When I reach the tangled mass of Cenecan and conscript corpses, I’m taken aback by what I see. Greg, the conscript who got into it with Peter before we marched into battle, lies splayed on top of a pair of Cenecans. Did he kill them with his bare hands? I don’t see his weapon anywhere.
Greg’s body twitches. Still alive, then? I rush to him.
I try to pull the man up, but the weight proves to be a substantial burden.
“Help me with him, Caleb,” I say.
We pull Greg up and confirm that he is as dead as a doornail.
But cowering underneath Greg’s corpse is our very much alive capa, Peter. The wretch shakes like a newborn lamb beneath the bodies of two dead Cenecans. To his credit, upon seeing us, he hops to his feet and acts like nothing is wrong, like we didn’t just find him waiting out the battle underneath some corpses.

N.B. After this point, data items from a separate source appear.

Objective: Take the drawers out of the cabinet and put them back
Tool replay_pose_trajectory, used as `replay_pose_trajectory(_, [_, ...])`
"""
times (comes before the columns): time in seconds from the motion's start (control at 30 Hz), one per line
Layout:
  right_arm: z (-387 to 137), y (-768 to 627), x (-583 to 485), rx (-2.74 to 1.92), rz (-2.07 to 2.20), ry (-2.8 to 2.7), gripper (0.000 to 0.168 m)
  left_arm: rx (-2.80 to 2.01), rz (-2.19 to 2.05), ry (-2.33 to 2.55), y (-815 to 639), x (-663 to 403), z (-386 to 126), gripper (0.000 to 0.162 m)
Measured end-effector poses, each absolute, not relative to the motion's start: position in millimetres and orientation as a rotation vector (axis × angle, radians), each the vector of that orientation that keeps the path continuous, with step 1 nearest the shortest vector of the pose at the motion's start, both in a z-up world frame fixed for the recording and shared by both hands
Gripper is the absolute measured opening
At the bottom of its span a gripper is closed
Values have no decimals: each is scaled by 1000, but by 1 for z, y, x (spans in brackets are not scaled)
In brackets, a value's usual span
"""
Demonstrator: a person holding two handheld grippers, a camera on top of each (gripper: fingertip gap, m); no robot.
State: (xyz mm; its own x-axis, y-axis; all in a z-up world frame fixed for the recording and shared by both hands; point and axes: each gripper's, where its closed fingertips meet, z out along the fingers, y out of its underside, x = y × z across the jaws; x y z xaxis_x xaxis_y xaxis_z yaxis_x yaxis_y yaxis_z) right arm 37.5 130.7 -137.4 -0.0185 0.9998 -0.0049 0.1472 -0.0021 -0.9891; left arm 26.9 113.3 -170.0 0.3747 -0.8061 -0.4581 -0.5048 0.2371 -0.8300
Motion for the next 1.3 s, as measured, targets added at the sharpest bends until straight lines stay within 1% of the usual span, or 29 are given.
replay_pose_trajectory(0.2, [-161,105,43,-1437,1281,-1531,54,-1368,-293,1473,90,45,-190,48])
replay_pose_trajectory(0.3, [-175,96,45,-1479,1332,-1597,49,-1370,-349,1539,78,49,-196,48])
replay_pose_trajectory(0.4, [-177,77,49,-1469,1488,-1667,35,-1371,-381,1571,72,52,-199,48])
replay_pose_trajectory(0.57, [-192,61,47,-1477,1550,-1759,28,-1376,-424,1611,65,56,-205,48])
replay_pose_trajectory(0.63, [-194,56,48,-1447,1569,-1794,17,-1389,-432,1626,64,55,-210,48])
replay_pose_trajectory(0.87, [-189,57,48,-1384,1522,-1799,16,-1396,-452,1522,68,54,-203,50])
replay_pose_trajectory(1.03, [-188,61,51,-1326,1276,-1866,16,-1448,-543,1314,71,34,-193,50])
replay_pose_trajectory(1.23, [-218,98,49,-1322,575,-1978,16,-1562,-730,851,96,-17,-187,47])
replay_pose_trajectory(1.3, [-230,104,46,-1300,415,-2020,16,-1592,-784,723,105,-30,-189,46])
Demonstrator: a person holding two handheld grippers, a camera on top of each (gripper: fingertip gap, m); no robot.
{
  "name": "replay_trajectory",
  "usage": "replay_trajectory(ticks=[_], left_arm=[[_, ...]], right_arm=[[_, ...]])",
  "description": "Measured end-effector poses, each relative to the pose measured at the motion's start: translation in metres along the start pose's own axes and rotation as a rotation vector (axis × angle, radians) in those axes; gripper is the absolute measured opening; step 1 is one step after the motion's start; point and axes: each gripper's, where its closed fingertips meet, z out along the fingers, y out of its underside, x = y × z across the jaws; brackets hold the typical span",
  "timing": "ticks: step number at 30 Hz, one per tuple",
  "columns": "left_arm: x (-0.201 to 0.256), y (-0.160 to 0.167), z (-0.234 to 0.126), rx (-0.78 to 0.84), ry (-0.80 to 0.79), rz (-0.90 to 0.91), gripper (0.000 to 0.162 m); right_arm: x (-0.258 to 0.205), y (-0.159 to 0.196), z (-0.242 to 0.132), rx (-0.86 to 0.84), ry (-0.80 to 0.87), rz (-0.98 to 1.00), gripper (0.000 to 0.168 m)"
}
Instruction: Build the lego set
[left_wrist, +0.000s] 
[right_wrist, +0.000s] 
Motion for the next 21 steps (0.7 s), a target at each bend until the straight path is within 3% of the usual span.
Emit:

“Good, the two of you survived.” He looks toward me. “Now you’ll have your pick of the boots, but you’ll have to help with the bodies first.” He gestures toward the dead conscripts we still haven’t had a chance to sort. “I’m sure you can find yourself a nice pair.”
He stalks off, assuming his role of capa and walking with the confidence of someone who has figured out how to beat the system. I turn to Caleb, and the two of us share a look before I say, “We’ve got to get out of this group.”